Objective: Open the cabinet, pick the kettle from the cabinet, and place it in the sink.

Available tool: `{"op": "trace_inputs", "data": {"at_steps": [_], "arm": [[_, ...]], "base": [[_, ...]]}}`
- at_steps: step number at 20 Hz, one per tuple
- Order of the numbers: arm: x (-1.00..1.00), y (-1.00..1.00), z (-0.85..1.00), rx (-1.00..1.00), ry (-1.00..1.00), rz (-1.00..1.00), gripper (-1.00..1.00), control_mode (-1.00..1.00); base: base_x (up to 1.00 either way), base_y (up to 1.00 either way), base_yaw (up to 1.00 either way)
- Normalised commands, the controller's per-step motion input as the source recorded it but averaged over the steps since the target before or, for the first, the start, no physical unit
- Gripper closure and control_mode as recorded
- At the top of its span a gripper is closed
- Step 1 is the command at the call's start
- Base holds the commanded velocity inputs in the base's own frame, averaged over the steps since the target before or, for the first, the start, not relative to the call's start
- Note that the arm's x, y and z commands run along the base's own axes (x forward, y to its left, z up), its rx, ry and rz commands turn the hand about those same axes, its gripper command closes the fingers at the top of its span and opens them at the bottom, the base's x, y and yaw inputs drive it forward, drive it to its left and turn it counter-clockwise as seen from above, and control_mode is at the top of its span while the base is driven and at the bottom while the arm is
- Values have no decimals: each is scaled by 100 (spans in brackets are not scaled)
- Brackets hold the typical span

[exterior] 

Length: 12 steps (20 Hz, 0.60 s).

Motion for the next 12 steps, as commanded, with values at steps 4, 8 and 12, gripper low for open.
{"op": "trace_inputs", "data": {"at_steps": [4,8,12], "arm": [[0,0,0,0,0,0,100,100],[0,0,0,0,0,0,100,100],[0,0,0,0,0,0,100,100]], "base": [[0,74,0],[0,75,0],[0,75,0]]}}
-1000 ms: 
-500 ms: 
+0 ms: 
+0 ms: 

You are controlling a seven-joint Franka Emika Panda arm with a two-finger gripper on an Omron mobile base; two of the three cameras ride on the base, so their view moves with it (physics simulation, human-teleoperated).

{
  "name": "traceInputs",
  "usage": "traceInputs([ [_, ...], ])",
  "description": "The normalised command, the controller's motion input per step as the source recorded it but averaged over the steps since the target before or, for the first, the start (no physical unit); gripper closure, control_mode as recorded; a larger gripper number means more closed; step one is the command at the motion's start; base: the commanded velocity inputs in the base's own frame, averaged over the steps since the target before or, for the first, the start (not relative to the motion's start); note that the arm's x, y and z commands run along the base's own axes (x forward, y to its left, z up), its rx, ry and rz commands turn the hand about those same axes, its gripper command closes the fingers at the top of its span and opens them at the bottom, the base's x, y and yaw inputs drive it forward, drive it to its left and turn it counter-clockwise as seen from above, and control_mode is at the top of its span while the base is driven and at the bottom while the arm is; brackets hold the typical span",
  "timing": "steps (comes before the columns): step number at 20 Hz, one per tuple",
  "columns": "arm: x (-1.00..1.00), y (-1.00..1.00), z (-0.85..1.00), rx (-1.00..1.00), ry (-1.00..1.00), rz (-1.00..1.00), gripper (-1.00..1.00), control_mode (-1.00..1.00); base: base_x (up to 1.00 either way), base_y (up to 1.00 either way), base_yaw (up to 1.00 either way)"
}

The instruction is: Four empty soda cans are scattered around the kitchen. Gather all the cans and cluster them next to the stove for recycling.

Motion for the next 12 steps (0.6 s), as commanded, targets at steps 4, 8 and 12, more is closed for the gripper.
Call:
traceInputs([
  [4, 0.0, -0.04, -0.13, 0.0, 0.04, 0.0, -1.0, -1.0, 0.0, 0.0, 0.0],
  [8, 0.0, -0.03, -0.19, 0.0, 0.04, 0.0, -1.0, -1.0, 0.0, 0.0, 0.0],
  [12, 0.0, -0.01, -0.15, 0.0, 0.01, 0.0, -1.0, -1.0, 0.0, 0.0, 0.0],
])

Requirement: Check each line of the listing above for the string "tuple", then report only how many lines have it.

Answer space: 2